Она повернула голову и увидела чьи-то ноги, подняла взгляд выше, еще выше и наконец уперлась взглядом в лицо. Человек показался ей настоящим великаном. Может, все дело было в росте самой Гарриет — всего сто пятьдесят сантиметров с небольшим, либо в том, что она смотрела на него снизу вверх, но мужчина показался ей не ниже двух метров, а может, и выше. И все же не это едва не заставило ее вскрикнуть от ужаса. Ну и рожа... Квадратная голова крепко сидела на прямых широких плечах. Большой нос свернут на сторону, левый глаз чуть выше правого, уши — как два кочана цветной капусты, огромный лоб, совершенно прямая линия волос. Грубые белые шрамы исполосовали лицо, будто сшитое из отдельных кусков бездарью портнихой, любительницей приложиться к бутылке. Гарриет невольно вспомнила персонажа знаменитого фильма ужасов и не удивилась бы, если бы увидела болты, торчащие из его шеи.
Разумеется, никаких болтов там не оказалось, и все же чудовищный рост этого человека и то, как он стоял и молча глазел на нее, напугали Гарриет, и ей продолжало казаться, будто ей навстречу из снежной вьюги и впрямь вышло чудовищное создание самого Виктора Франкенштейна. Ощутив потребность сократить хотя бы разницу в росте, девушка поспешно встала на ноги. От резкого движения у нее закружилась голова.
«Прошу прощения», — хотела сказать она, но язык не слушался, слова слились в какую-то непонятную кашу, и у нее вышло: «Плофу плофеня».
Голова продолжала кружиться, колени подогнулись, тротуар закачался под ногами, и Гарриет потеряла равновесие. Великан поспешно шагнул вперед, и она нырнула прямо в его протянутые руки, чувствуя, как сознание застилает черная пелена.
«Черт меня подери, — успела подумать она. — Я же в обморок падаю».
В жестянке на открытой конфорке коулмановской горелки весело булькала вода. Склонившись над посудиной, старуха опустила туда пакетик чая, потом затянутой в перчатку рукой сняла ее с огненного кольца.
«Осталось всего два», — подумала она.
Протянув руки к плите, она некоторое время сидела, наслаждаясь теплом.
— Я вышла замуж по расчету, не по любви, — снова обратилась она к своему компаньону. — Моего Генри нельзя было назвать красавцем.
Взгляд чудовища приобрел осмысленность и сосредоточился на ней.
— Но со временем я его полюбила. Не за деньги, не за комфорт его дома или уверенность в завтрашнем дне, хотя они много значили для девушки, которой, несмотря на всю ее красоту, будущее не сулило ничего, кроме тех же наемных квартир, где она родилась и выросла.
Чудовище не то проворчало, не то прохрюкало что-то нечленораздельное, но опытное ухо старой женщины уловило в этом звуке вопрос. Они так давно были вместе, что она научилась понимать его без слов.
— Я полюбила его за доброту, — сказала она.

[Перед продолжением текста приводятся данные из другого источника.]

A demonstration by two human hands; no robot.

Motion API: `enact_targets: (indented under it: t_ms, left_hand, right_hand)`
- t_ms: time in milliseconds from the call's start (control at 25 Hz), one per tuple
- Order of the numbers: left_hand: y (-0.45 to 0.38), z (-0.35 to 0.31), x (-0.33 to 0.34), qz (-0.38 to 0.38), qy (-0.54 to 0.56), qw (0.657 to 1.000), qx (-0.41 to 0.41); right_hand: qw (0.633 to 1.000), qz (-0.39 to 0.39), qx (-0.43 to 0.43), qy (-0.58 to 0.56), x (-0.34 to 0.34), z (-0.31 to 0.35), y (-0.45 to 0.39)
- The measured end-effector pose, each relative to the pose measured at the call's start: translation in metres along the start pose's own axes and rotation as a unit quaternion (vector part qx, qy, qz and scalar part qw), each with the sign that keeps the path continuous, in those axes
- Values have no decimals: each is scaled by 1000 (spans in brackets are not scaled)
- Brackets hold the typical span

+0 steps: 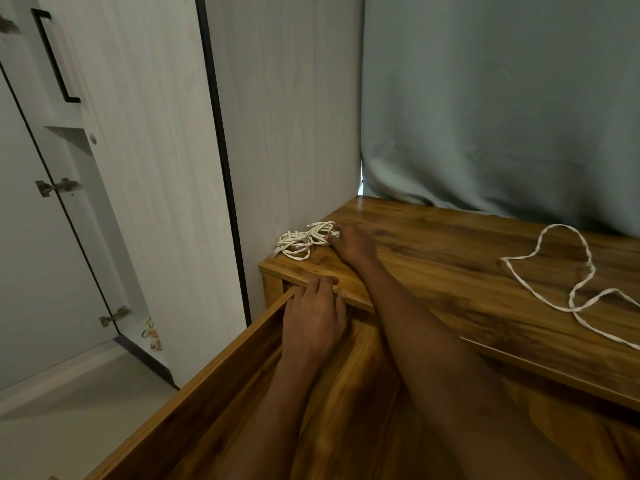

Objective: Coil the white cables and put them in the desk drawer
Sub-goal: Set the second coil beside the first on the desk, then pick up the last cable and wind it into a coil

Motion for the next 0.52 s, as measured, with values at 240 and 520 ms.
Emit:
enact_targets:
  t_ms: [240,520]
  left_hand:
    - [-2,-3,3,-1,-51,999,13]
    - [-2,-7,2,9,-14,1000,4]
  right_hand:
    - [995,-12,37,-92,1,-5,0]
    - [979,23,74,-188,-36,-23,50]
Point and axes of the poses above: each hand's wrist, its own y-axis away from the middle knuckle, its own x-axis out of the palm, z = x × y, the point moved 4 cm from there along -y, towards the middle knuckle, and after that the axes turned 4 degrees about -y, right-handed, at the moved point
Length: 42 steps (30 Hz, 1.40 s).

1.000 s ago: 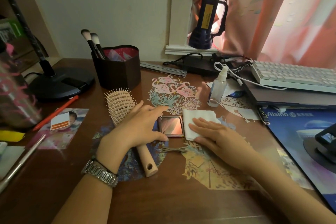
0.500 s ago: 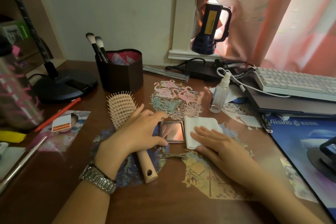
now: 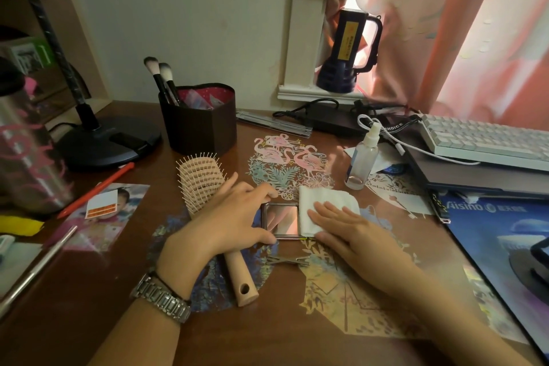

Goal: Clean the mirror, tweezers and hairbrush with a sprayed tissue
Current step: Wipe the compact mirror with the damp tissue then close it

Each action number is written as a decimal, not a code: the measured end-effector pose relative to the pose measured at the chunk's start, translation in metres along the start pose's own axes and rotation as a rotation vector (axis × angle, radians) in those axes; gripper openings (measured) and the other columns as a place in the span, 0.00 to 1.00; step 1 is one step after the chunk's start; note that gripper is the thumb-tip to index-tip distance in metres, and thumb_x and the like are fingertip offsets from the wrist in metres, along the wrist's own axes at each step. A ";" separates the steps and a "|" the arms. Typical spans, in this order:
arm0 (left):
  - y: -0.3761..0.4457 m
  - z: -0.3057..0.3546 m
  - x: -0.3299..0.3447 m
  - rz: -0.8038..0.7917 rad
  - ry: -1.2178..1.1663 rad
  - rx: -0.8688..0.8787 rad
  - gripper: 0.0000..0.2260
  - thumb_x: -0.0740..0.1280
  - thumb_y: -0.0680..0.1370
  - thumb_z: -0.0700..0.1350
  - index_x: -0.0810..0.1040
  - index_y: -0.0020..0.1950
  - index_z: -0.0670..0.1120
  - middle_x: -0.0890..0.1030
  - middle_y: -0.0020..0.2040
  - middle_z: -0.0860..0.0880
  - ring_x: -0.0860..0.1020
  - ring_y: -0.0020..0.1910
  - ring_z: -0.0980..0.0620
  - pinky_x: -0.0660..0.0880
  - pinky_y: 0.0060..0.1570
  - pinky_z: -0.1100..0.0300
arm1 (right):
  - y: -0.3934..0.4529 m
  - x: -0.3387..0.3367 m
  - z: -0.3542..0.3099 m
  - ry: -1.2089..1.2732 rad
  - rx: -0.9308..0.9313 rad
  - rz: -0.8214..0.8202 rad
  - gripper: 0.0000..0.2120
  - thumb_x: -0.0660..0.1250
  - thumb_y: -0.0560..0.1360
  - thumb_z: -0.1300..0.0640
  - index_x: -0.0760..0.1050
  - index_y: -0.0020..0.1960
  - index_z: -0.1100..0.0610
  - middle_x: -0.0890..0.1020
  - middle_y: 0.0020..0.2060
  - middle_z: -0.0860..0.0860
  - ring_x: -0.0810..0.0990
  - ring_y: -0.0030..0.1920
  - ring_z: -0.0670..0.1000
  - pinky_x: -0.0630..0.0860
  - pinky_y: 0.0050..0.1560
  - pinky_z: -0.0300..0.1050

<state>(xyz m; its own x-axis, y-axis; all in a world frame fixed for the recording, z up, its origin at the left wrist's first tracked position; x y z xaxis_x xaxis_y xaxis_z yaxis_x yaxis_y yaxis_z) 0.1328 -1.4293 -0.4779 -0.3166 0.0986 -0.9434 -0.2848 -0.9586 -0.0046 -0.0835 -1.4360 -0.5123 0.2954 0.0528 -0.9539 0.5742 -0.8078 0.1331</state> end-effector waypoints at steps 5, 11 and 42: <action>-0.001 0.006 -0.003 0.010 0.017 0.033 0.31 0.70 0.71 0.57 0.61 0.69 0.54 0.67 0.70 0.52 0.53 0.72 0.53 0.40 0.69 0.60 | -0.019 0.002 -0.003 0.018 -0.036 -0.018 0.23 0.47 0.77 0.38 0.61 0.71 0.40 0.60 0.71 0.37 0.54 0.72 0.35 0.44 0.70 0.28; 0.002 -0.001 0.001 0.031 0.006 0.039 0.30 0.71 0.68 0.58 0.63 0.66 0.56 0.69 0.67 0.53 0.55 0.73 0.51 0.39 0.70 0.59 | -0.014 -0.004 -0.004 0.021 -0.027 -0.062 0.24 0.48 0.77 0.39 0.62 0.71 0.41 0.59 0.70 0.36 0.53 0.72 0.35 0.45 0.72 0.33; 0.009 -0.013 0.010 0.034 0.048 0.070 0.34 0.70 0.67 0.63 0.61 0.68 0.56 0.73 0.66 0.56 0.61 0.70 0.54 0.39 0.72 0.55 | -0.029 -0.006 0.000 -0.010 -0.028 -0.029 0.23 0.53 0.78 0.42 0.59 0.72 0.41 0.59 0.72 0.39 0.54 0.72 0.36 0.42 0.67 0.24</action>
<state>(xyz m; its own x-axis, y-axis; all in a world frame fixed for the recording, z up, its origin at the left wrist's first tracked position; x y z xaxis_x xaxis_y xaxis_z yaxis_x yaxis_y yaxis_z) 0.1386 -1.4405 -0.4917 -0.2841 0.0522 -0.9574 -0.3378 -0.9399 0.0490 -0.1025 -1.4129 -0.5102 0.2707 0.0696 -0.9601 0.6032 -0.7896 0.1128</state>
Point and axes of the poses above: each hand's wrist, its own y-axis towards the middle knuckle, its own x-axis out of the palm, z = x × y, the point moved 2 cm from there along y, towards the middle knuckle
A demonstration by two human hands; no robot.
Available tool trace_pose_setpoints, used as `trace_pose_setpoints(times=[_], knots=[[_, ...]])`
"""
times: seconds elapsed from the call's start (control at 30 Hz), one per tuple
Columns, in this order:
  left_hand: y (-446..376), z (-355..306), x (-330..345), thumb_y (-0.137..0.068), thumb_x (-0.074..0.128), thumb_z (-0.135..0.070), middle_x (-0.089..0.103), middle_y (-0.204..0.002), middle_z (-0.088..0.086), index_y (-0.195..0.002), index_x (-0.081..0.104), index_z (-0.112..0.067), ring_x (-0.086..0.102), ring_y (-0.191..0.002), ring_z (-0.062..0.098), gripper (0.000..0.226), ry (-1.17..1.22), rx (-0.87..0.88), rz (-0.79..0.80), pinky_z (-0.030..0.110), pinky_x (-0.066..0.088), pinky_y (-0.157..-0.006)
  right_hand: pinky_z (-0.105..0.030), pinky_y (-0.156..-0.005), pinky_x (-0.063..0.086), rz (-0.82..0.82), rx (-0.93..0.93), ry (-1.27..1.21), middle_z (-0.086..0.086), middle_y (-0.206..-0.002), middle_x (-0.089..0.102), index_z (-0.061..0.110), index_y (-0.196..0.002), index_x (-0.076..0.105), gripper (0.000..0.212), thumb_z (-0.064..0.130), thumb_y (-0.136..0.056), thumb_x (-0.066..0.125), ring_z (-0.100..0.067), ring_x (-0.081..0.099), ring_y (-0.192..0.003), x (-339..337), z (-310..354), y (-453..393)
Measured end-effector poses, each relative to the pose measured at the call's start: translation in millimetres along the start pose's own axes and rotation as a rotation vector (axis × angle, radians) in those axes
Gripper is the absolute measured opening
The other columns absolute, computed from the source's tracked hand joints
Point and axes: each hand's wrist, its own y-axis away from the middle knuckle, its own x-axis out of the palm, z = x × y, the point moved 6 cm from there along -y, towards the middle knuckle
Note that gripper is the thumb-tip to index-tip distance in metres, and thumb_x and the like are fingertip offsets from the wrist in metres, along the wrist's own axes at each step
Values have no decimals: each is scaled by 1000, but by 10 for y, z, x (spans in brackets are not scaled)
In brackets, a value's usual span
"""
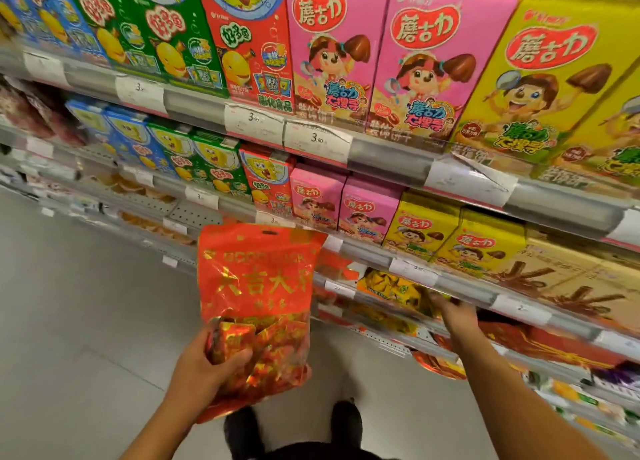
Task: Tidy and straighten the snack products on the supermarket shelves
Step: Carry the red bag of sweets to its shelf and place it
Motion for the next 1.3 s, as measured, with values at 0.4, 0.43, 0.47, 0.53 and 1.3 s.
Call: trace_pose_setpoints(times=[0.4,0.43,0.47,0.53,1.3], knots=[[341,128,33,-71,85,-44,60,-107,-13,-138,46,-31,58,-89,8,78,36,-106,-169,33,50,-80,-47,-82,44,-26,-151,312,-23,-97,61,-7,-105,61,46,38,-102,55,-41,58,-91,-71,-8,175],[347,152,14,-73,85,-43,61,-110,-10,-139,46,-30,60,-92,13,78,50,-114,-179,36,52,-84,-45,-78,41,-36,-183,339,-20,-92,57,-9,-99,58,49,40,-102,54,-39,54,-87,-57,16,240],[347,187,-4,-74,84,-43,62,-112,-8,-140,46,-29,61,-95,17,78,64,-121,-190,40,53,-87,-43,-77,39,-50,-200,336,-18,-92,54,-9,-99,57,48,39,-102,54,-37,52,-87,-57,19,277],[337,240,-45,-73,84,-45,63,-115,-4,-141,47,-29,62,-99,21,79,89,-107,-207,44,53,-91,-41,-80,40,-51,-159,254,-17,-100,57,-6,-105,57,41,35,-103,54,-36,54,-93,-39,10,323],[-190,876,-1579,-45,80,-77,67,-119,-14,-131,52,-42,66,-106,16,97,295,-24,-5,46,55,-92,-42,-81,51,207,-374,631,-4,-87,72,15,-88,71,35,48,-94,64,-24,66,-86,1375,174,2361]])
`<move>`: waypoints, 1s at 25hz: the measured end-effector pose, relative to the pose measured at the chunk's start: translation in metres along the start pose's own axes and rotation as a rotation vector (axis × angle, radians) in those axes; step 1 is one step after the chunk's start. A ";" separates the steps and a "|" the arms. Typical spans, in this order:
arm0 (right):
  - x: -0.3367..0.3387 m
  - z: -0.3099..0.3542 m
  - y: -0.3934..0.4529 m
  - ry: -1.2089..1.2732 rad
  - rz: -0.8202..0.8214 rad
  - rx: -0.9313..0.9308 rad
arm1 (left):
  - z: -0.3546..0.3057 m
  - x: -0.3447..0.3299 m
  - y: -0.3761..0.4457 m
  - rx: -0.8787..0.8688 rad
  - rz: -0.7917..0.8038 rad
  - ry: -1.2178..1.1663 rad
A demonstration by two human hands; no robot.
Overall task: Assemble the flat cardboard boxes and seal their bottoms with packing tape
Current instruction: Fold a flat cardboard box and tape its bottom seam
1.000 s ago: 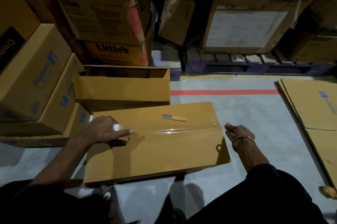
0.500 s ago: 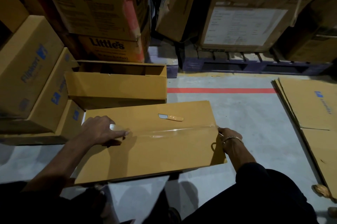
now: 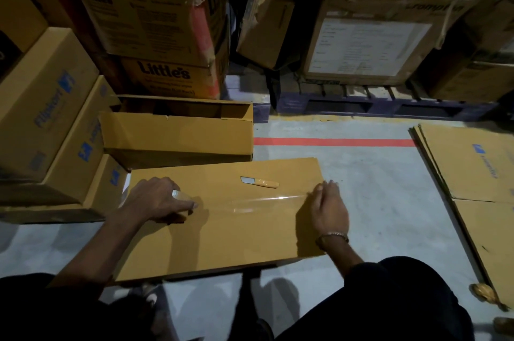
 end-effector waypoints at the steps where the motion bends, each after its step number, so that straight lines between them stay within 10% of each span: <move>1: -0.015 0.006 -0.012 -0.094 0.093 0.091 | 0.002 0.000 0.001 0.003 0.008 -0.011; 5: -0.047 0.003 -0.036 -0.416 0.248 0.117 | -0.001 -0.002 0.002 -0.003 -0.003 0.029; 17: -0.125 0.115 -0.126 -0.382 0.431 0.547 | -0.020 0.001 0.000 -0.024 -0.074 0.047; 25: -0.135 0.118 -0.134 -0.392 0.460 0.551 | 0.002 0.001 -0.010 -0.163 0.314 -0.349</move>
Point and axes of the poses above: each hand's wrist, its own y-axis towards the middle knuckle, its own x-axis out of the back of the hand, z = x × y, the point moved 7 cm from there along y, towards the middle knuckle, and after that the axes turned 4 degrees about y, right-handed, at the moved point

Гарриет пришла в себя от холода. Дрожа, она села и огляделась: она была в незнакомой комнате, покрытая ворохом одеял, от которых несло плесенью. Помещение, судя по всему, представляло собой часть большого заброшенного здания. Стены абсолютно голые, если не считать остатков краски и штукатурки да фрагмента граффити, жизнерадостно предлагавшего всякому, кто его прочитает, предпринять некое действие, которое, с точки зрения Гарриет, осуществить было физически невозможно.
Мебель тоже отсутствовала. Единственным источником света служила короткая толстая свеча, стоявшая в луже застывшего воска на подоконнике. Снаружи завывал ветер. В комнате, как и во всем здании, было тихо. Однако, прислушавшись, Гарриет уловила еле слышное бормотание, которое доносилось откуда-то издалека. Похоже, кто-то вел нескончаемый монолог с самим собой, потому что один и тот же голос бубнил и бубнил, не переставая.
Свое падение с велосипеда и двухметрового гиганта Гарриет помнила смутно, как сон. Когда она только очнулась, у нее было стойкое ощущение, что она находится не там, где ей положено, но теперь и оно ослабло, тоже как во сне. То есть, конечно, ее беспокоил вопрос, где же она все-таки оказалась, но не слишком. Сознание словно заволокло туманной дымкой.
Она встала, подумала немного, вытянула из кучи одно вонючее одеяло, накинула его себе на плечи, как шаль, и направилась к двери — единственному выходу из комнаты. Шагнув за порог, она оказалась в коридоре, просторном, но таком же заброшенном и пустом, как комната, из которой она только что вышла. Идя на голос, она прошла весь коридор насквозь и попала в какое-то фойе. У самого входа она остановилась, прислонилась к стене и стала изучать открывшуюся ей странную сцену.